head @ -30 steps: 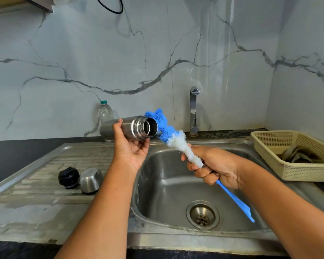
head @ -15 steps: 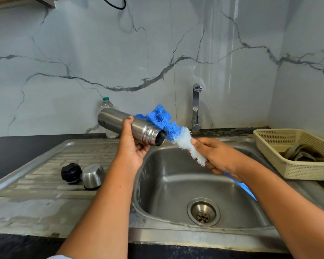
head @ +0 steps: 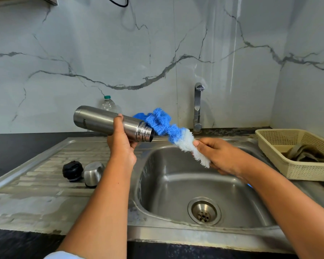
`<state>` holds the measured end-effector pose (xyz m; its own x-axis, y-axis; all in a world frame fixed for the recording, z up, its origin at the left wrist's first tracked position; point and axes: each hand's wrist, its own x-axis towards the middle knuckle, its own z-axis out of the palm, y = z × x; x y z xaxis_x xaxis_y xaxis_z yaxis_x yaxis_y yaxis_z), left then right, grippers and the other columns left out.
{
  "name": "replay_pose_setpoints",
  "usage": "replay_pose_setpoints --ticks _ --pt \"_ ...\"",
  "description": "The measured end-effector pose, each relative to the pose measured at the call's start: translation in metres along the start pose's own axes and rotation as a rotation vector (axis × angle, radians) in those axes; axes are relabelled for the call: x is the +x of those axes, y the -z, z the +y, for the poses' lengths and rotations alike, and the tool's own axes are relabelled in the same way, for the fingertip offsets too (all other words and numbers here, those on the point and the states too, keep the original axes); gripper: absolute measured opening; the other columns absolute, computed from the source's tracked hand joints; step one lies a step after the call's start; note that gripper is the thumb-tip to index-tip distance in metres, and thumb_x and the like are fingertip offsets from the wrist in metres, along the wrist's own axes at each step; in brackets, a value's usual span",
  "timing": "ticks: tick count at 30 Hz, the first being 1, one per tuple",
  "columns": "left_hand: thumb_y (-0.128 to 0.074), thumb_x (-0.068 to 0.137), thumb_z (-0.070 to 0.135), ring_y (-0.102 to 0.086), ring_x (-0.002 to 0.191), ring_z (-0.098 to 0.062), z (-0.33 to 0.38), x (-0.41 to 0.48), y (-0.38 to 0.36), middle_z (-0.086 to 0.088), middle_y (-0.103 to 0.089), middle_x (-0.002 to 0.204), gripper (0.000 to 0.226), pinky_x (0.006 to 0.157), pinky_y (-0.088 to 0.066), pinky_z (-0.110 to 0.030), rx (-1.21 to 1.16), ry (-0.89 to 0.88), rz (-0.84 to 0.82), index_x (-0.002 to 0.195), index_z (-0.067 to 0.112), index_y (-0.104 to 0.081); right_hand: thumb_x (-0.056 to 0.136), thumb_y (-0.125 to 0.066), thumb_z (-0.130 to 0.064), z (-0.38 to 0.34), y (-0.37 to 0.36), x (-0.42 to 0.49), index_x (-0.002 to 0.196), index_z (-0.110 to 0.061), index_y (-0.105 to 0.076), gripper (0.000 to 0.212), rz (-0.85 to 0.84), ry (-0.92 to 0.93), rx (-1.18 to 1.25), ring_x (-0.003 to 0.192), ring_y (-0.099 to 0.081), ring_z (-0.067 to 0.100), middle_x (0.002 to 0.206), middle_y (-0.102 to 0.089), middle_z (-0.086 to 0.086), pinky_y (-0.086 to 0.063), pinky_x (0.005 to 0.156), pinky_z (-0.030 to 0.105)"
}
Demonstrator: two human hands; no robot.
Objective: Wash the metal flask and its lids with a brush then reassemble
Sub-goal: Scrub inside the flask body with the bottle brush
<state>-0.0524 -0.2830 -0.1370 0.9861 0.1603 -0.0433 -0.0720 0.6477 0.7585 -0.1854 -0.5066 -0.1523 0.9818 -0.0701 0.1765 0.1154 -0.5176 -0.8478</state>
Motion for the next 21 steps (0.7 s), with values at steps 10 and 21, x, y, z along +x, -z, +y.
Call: replay_pose_setpoints --ticks 10,21 --pt "-0.079 0.085 0.04 -0.075 0.095 -0.016 -0.004 0.001 -0.002 -0.004 -0.073 0.118 0.057 0.057 -0.058 -0.025 -0.018 -0.082 0.094 0.131 0.015 -0.056 0.1 -0.041 -0.064 -0.005 -0.005 0.0 0.083 -0.031 -0.063 0.043 0.029 0.058 -0.215 0.061 -0.046 0.018 0.066 -0.053 -0.001 -0.04 0.061 0.037" --pt "-0.081 0.085 0.039 -0.074 0.093 -0.014 -0.009 0.003 -0.004 -0.001 -0.07 0.114 0.054 0.069 -0.064 -0.033 -0.039 -0.109 0.169 0.123 0.015 -0.053 0.106 -0.037 -0.052 -0.014 -0.016 0.004 0.086 -0.036 -0.057 0.033 0.083 0.11 -0.39 0.069 -0.056 0.007 0.074 -0.06 -0.01 -0.041 0.062 0.026"
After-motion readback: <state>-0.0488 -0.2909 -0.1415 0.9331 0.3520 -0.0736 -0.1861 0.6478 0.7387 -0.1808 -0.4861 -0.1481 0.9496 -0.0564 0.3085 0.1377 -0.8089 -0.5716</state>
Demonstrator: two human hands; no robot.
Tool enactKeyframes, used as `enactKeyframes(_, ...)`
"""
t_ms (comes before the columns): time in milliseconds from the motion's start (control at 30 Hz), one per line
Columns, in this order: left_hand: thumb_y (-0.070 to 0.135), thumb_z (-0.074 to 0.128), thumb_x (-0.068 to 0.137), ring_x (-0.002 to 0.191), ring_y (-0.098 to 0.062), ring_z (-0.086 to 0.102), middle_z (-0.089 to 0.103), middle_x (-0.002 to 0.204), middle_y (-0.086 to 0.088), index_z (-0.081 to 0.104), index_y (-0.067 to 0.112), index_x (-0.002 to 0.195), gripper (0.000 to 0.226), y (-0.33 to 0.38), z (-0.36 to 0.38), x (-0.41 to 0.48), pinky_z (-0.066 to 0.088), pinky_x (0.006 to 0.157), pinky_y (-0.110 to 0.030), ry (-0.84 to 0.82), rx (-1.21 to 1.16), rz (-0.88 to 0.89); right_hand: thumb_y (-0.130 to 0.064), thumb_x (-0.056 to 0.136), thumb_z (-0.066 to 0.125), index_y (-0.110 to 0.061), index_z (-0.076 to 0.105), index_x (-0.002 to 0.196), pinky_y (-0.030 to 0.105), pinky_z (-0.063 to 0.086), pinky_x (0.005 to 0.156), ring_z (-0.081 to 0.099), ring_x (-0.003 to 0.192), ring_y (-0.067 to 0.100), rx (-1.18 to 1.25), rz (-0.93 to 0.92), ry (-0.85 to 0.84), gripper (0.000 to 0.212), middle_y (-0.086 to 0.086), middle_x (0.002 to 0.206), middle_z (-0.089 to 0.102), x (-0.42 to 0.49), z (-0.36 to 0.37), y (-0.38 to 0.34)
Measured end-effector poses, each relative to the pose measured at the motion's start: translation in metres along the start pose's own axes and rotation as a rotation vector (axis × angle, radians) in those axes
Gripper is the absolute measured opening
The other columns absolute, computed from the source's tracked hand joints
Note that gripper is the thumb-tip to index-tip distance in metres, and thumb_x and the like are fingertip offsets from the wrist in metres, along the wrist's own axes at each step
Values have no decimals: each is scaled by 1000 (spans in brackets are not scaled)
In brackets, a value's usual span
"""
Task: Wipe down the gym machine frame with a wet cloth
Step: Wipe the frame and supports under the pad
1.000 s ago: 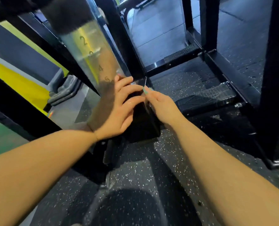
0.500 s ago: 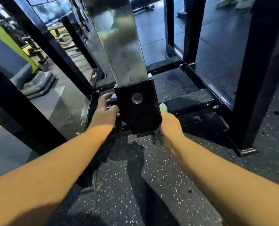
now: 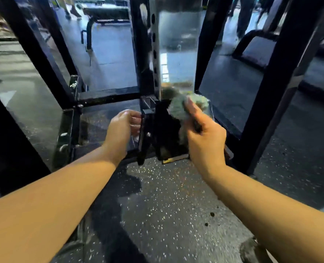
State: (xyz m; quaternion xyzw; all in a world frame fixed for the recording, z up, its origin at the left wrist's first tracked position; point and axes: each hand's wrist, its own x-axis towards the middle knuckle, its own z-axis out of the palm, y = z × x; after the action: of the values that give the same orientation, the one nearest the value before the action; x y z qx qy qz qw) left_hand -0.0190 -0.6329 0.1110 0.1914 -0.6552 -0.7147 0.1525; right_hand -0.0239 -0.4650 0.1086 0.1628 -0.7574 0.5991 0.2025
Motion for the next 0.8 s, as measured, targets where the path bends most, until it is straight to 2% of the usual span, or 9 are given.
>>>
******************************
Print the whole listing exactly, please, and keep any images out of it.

head @ -30 steps: 
head @ -15 steps: 
head @ +0 steps: 
`<state>` holds the measured end-effector pose (xyz m; its own x-axis, y-axis; all in a world frame fixed for the recording, z up, its origin at the left wrist's first tracked position; point and axes: each hand's wrist, its own x-axis towards the middle knuckle, its own z-axis out of the palm, y = z × x; x y z xaxis_x xaxis_y xaxis_z yaxis_x yaxis_y yaxis_z), left then right, grippers and the other columns left out.
{
  "name": "replay_pose_setpoints",
  "usage": "replay_pose_setpoints --ticks _ --pt \"_ ...\"",
  "description": "The measured end-effector pose, each relative to the pose measured at the call's start: translation in metres along the start pose's own axes and rotation as a rotation vector (axis × angle, radians) in those axes; axes are relabelled for the call: x is the +x of those axes, y the -z, z the +y, for the poses' lengths and rotations alike, and the tool's own axes are relabelled in the same way, for the fingertip offsets too (all other words and numbers here, those on the point and the states too, keep the original axes); gripper: absolute measured opening; the other columns absolute, computed from the source's tracked hand joints; step one lies a step after the call's start; note that gripper is the thumb-tip to index-tip distance in metres, and thumb_x and the like are fingertip offsets from the wrist in metres, along the wrist's own axes at each step; in brackets, a value's usual span",
  "timing": "ticks: tick count at 30 Hz, the first being 1, one per tuple",
  "columns": "left_hand: thumb_y (-0.128 to 0.074), thumb_x (-0.068 to 0.137), thumb_z (-0.070 to 0.135), ring_y (-0.102 to 0.086), ring_x (-0.002 to 0.191), ring_z (-0.098 to 0.062), z (-0.33 to 0.38), x (-0.41 to 0.48), y (-0.38 to 0.36), middle_z (-0.086 to 0.088), middle_y (-0.103 to 0.089), middle_x (-0.002 to 0.204), gripper (0.000 to 0.226), pinky_x (0.006 to 0.157), pinky_y (-0.088 to 0.066), pinky_z (-0.110 to 0.030), rx (-1.21 to 1.16), ry (-0.89 to 0.88), rz (-0.84 to 0.82), index_x (-0.002 to 0.195), index_z (-0.067 to 0.112), index_y (-0.104 to 0.081); right_hand: thumb_x (-0.056 to 0.136), thumb_y (-0.125 to 0.066), thumb_z (-0.130 to 0.064), z (-0.38 to 0.34), y (-0.37 to 0.36), x (-0.42 to 0.49), index_x (-0.002 to 0.196), index_z (-0.110 to 0.061), index_y (-0.105 to 0.076), gripper (0.000 to 0.212), rz (-0.85 to 0.84), ry (-0.92 to 0.93), rx (-1.18 to 1.25), ring_x (-0.003 to 0.192), ring_y (-0.099 to 0.081), ring_z (-0.067 to 0.100), middle_x (0.002 to 0.206), middle_y (-0.102 to 0.089), middle_z (-0.086 to 0.086), pinky_y (-0.086 to 0.063), pinky_x (0.005 to 0.156), pinky_z (-0.030 to 0.105)"
}
Demonstrator: two human hands; no robot.
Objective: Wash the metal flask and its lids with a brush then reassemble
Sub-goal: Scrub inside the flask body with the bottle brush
<state>-0.0524 -0.2830 -0.1370 0.9861 0.1603 -0.0433 -0.0720 0.6477 0.7585 -0.1854 -0.5066 -0.1523 0.9818 -0.0701 0.1765 0.1154 -0.5176 -0.8478</state>
Motion for the next 21 steps (0.7 s), with values at steps 10 and 21, x, y, z along +x, -z, +y.
Call: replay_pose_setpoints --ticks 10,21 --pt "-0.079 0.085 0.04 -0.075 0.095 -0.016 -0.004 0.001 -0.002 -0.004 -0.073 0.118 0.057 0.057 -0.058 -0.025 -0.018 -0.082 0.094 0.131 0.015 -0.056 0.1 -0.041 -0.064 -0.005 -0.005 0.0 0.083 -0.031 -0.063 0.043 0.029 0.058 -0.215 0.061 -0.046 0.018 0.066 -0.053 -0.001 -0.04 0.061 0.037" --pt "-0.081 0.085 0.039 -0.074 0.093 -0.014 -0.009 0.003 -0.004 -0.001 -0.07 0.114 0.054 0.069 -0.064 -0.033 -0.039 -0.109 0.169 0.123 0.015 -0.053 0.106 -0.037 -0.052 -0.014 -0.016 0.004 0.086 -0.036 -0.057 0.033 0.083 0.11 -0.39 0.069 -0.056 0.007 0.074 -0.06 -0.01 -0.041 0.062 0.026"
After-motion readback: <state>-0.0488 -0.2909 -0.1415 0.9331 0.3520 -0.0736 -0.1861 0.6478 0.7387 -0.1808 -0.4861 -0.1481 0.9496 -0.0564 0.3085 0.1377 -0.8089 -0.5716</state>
Demonstrator: two human hands; no robot.
Tool enactKeyframes, used as `enactKeyframes(_, ...)`
"""
t_ms (comes before the columns): time in milliseconds from the motion's start (control at 30 Hz), one per line
Columns, in this order: left_hand: thumb_y (-0.070 to 0.135), thumb_z (-0.074 to 0.128), thumb_x (-0.068 to 0.137), ring_x (-0.002 to 0.191), ring_y (-0.098 to 0.062), ring_z (-0.086 to 0.102), middle_z (-0.089 to 0.103), middle_x (-0.002 to 0.204), middle_y (-0.086 to 0.088), index_z (-0.081 to 0.104), index_y (-0.067 to 0.112), index_x (-0.002 to 0.195), gripper (0.000 to 0.226), y (-0.33 to 0.38), z (-0.36 to 0.38), x (-0.41 to 0.48), pinky_z (-0.066 to 0.088), pinky_x (0.006 to 0.157), pinky_y (-0.110 to 0.030), ry (-0.84 to 0.82), rx (-1.21 to 1.16), rz (-0.88 to 0.89); right_hand: thumb_y (-0.130 to 0.064), thumb_x (-0.056 to 0.136), thumb_z (-0.066 to 0.125), index_y (-0.110 to 0.061), index_z (-0.076 to 0.105), index_x (-0.002 to 0.196), pinky_y (-0.030 to 0.105), pinky_z (-0.063 to 0.086), pinky_x (0.005 to 0.156), ring_z (-0.081 to 0.099), ring_x (-0.003 to 0.192), ring_y (-0.067 to 0.100), rx (-1.18 to 1.25), rz (-0.93 to 0.92), ry (-0.85 to 0.84), gripper (0.000 to 0.212), middle_y (-0.086 to 0.086), middle_x (0.002 to 0.206), middle_z (-0.089 to 0.102), x (-0.42 to 0.49), z (-0.36 to 0.37), y (-0.38 to 0.34)
Measured end-effector poses, each relative to the pose measured at the motion's start: translation in metres along the start pose's own axes and rotation as a rotation vector (axis × angle, radians) in those axes
Gripper is the absolute measured opening
The other columns absolute, computed from the source's tracked hand joints
Note that gripper is the thumb-tip to index-tip distance in metres, and thumb_x and the like are fingertip offsets from the wrist in metres, along the wrist's own axes at each step
Values have no decimals: each is scaled by 1000 (spans in brackets are not scaled)
In brackets, a value's usual span
"""
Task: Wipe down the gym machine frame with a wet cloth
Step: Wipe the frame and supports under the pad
1.000 s ago: 
0.500 s ago: 
now: 
State: (xyz m; quaternion xyzw; all in a world frame fixed for the recording, z up, its origin at the left wrist's first tracked position; point and axes: each hand's wrist, its own x-axis towards the middle knuckle, its own z-axis out of the palm, y = z × x; after the action: of the values that give the same orientation, the one nearest the value before the action; x y z qx qy qz qw) left_hand -0.0190 -0.6329 0.1110 0.1914 -0.6552 -0.7147 0.1525; right_hand -0.0239 -0.4650 0.1086 0.1628 -0.7574 0.5991 0.2025
Motion for the next 0.8 s, as measured, targets where the path bends most, until it is straight to 2% of the usual span, or 9 are given.
>>>

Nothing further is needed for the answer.